Below are the records. Retype exactly the lines between the lines holding "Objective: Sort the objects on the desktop" and "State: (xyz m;", inclusive.

[Stored items]
++++++

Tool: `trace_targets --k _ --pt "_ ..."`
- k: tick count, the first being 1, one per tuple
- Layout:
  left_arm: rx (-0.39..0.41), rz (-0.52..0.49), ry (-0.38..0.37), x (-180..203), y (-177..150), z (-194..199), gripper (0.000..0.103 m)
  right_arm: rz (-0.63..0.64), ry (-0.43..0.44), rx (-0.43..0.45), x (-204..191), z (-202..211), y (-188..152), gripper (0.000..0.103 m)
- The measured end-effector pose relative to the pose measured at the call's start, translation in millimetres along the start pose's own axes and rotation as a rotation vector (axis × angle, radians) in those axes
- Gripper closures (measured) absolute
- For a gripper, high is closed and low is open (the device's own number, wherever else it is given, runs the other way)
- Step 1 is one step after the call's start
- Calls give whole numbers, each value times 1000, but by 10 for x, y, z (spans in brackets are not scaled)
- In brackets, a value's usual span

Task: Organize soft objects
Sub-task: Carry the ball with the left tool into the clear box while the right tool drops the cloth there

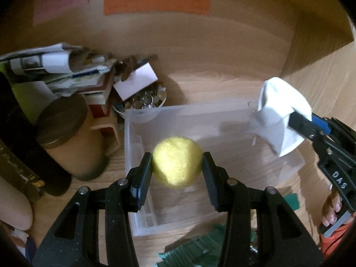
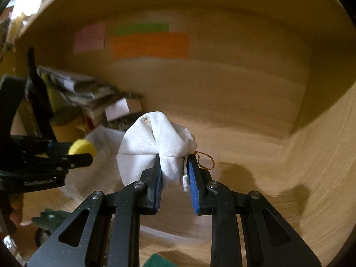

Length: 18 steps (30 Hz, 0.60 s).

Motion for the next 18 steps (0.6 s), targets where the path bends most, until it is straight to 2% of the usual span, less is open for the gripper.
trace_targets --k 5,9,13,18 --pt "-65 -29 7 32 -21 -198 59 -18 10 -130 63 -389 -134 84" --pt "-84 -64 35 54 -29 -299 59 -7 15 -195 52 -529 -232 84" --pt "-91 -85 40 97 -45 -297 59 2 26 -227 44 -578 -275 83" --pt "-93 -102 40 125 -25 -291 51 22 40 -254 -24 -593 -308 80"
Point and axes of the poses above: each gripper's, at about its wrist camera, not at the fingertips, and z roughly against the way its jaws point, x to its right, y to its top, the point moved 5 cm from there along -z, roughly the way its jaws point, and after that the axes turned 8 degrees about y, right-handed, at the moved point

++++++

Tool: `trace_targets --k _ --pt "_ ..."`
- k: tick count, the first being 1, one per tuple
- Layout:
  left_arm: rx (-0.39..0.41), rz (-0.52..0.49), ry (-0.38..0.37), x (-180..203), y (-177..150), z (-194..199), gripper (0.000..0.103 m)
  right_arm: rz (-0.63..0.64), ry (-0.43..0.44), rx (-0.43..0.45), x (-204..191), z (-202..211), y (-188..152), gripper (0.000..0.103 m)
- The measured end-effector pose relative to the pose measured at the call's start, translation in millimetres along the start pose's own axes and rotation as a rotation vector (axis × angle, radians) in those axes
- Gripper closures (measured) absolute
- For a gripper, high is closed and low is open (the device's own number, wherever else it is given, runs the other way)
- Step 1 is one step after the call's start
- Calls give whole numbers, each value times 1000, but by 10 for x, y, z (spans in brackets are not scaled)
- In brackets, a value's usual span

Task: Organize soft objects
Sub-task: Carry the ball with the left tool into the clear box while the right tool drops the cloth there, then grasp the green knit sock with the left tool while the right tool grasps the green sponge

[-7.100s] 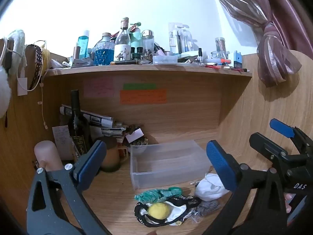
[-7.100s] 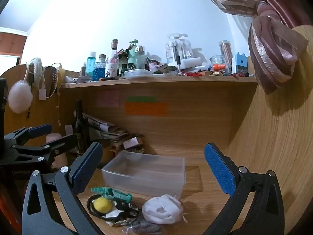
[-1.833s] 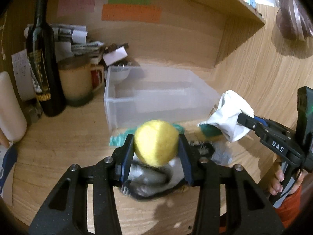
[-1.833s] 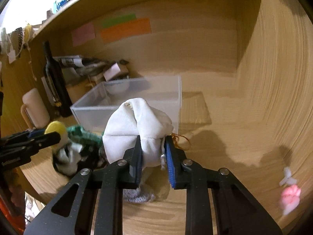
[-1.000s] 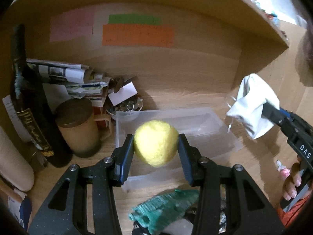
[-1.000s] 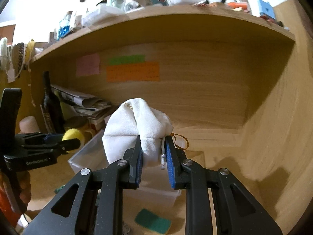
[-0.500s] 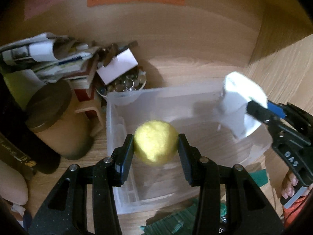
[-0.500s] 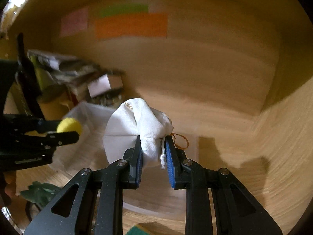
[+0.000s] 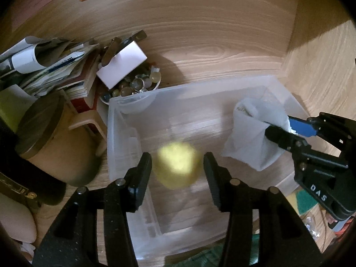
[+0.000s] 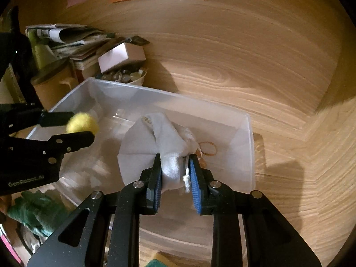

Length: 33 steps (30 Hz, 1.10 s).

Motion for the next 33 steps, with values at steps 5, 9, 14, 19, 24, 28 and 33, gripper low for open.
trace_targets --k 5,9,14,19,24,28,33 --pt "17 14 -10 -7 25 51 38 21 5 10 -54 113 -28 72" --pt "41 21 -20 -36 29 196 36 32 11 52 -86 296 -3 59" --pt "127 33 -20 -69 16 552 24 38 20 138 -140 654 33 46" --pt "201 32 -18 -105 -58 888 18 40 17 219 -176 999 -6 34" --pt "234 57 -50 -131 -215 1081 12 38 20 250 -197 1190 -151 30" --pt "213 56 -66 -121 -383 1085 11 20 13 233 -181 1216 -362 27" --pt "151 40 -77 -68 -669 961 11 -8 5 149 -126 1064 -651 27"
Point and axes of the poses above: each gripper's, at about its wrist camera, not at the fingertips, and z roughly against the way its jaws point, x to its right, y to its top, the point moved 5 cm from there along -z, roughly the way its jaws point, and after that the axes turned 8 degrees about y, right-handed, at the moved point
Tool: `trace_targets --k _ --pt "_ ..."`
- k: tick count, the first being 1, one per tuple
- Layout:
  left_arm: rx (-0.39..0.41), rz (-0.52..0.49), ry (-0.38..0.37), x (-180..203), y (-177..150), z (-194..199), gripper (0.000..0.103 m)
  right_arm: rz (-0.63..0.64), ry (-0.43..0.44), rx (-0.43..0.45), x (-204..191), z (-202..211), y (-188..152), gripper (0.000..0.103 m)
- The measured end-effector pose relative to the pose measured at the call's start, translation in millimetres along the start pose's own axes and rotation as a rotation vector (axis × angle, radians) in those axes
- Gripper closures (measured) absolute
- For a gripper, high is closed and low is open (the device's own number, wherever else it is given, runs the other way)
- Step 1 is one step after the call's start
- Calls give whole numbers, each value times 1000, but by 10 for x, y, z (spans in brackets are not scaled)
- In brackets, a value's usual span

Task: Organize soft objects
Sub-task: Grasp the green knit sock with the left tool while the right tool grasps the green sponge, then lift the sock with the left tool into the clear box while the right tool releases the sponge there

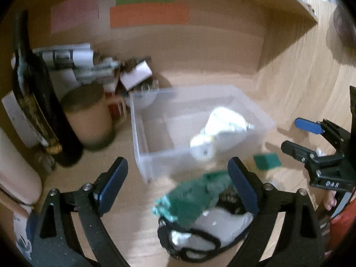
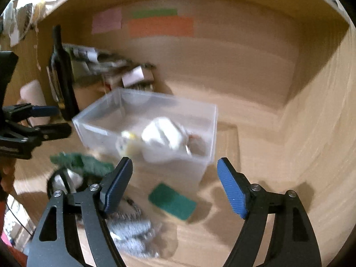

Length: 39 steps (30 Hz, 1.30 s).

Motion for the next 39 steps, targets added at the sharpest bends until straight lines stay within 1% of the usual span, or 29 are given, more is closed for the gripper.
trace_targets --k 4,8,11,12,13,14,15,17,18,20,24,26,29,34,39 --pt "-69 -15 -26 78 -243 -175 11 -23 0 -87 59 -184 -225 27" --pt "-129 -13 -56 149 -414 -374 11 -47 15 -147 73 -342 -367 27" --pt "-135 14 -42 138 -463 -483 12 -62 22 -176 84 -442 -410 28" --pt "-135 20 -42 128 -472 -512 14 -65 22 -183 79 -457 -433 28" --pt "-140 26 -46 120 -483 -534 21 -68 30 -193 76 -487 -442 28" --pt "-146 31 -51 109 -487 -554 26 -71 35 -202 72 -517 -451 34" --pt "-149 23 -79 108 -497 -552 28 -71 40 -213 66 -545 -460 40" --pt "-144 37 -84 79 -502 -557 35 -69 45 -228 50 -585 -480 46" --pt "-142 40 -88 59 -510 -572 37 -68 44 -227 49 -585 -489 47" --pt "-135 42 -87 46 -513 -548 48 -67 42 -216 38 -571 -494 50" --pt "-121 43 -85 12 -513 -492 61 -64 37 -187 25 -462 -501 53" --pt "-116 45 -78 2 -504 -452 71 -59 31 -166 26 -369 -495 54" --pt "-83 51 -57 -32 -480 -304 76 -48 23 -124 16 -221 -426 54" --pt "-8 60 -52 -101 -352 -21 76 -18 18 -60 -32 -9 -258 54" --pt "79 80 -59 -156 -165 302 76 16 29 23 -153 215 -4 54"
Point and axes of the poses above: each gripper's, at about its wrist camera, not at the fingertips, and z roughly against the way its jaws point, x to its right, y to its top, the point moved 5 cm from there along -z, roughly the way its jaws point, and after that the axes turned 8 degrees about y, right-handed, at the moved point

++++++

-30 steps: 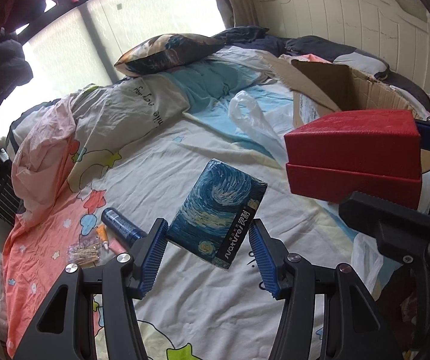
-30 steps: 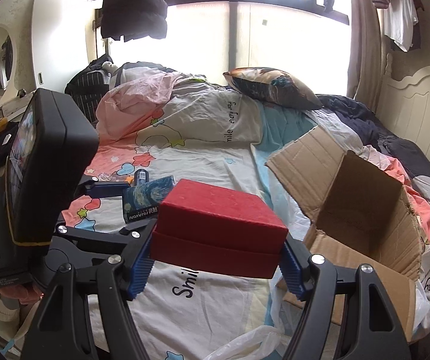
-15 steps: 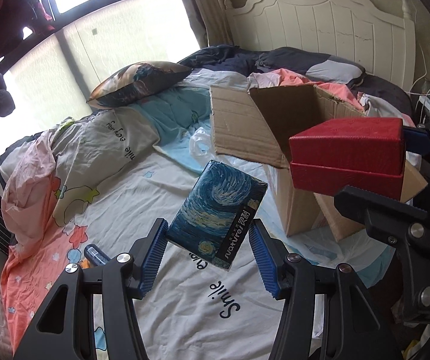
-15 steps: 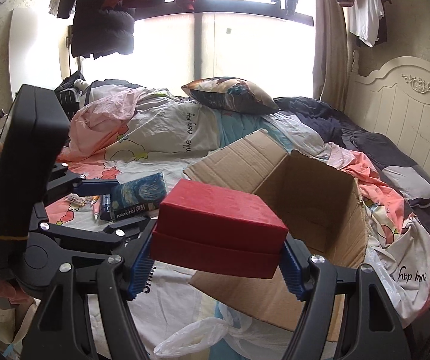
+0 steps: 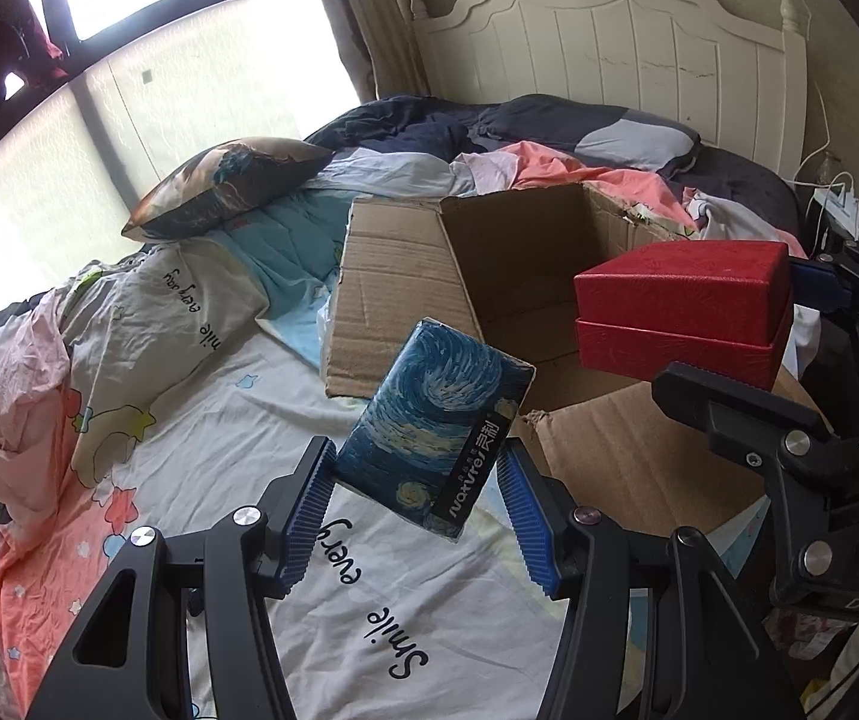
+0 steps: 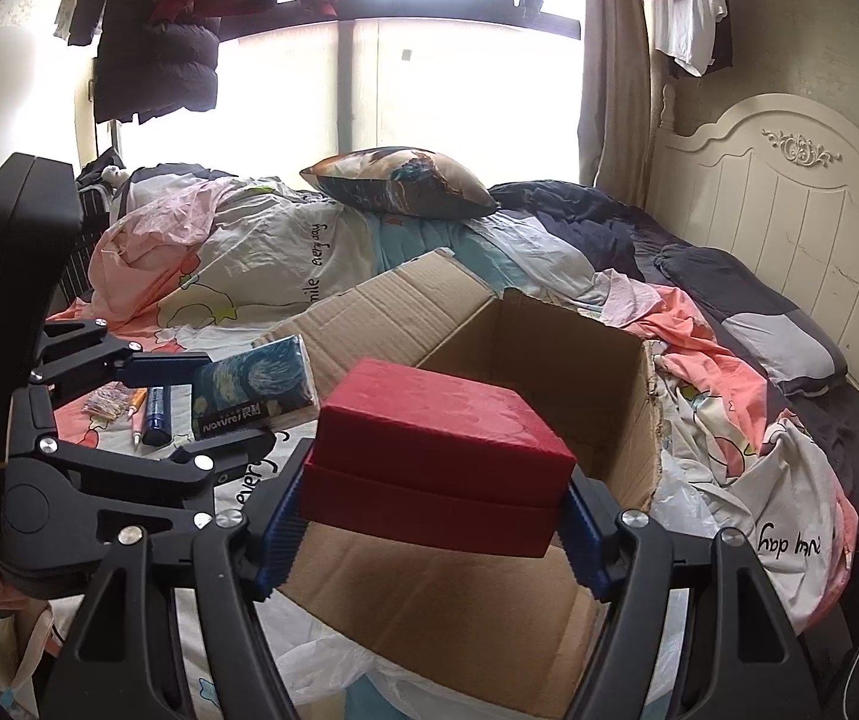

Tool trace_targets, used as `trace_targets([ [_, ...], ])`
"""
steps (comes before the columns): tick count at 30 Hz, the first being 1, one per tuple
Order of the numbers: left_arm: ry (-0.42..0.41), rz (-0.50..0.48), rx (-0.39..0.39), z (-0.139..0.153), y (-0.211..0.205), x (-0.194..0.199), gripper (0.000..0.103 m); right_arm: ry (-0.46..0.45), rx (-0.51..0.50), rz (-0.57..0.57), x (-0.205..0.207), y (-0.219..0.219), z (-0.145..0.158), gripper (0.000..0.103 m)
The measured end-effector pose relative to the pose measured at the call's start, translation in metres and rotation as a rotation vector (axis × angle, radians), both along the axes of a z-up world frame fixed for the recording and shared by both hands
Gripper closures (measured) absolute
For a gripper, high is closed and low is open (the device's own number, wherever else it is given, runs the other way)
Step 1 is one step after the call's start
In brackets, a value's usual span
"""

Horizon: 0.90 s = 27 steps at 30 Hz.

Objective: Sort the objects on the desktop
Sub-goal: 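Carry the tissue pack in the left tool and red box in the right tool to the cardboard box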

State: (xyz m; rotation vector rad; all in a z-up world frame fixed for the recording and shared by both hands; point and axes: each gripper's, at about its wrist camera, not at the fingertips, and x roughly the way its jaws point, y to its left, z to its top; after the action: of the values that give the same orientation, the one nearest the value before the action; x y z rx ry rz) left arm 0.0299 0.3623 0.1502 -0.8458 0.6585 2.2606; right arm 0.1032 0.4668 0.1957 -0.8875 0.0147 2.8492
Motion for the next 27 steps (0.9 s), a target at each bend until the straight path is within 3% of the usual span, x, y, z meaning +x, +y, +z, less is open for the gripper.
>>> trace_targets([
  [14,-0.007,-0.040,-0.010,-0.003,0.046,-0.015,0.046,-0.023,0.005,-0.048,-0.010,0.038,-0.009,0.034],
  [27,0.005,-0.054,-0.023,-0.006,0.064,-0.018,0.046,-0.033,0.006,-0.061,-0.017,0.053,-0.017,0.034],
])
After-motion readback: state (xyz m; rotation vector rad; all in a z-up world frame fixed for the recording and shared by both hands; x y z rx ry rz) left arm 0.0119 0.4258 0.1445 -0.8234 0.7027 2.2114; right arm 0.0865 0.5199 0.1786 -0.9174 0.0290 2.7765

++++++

* REPLY TO THE TASK:
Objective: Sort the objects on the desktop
Sub-goal: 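Carry the tissue pack in the left tool and red box in the right tool to the cardboard box
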
State: (xyz m; rotation vector rad; all in a z-up world frame fixed for the recording and shared by both hands; point and axes: each gripper's, at about its wrist camera, not at the fingertips, and x roughly the way its jaws point, y to its left, z to its top; after the action: of the values that give the same orientation, the one nearest the value before the action; x y z rx ry rz) left arm 0.0299 0.3623 0.1502 -0.8458 0.6585 2.2606; right arm 0.1032 0.4668 0.1957 -0.8875 0.0147 2.8492

The exercise requires no additional answer.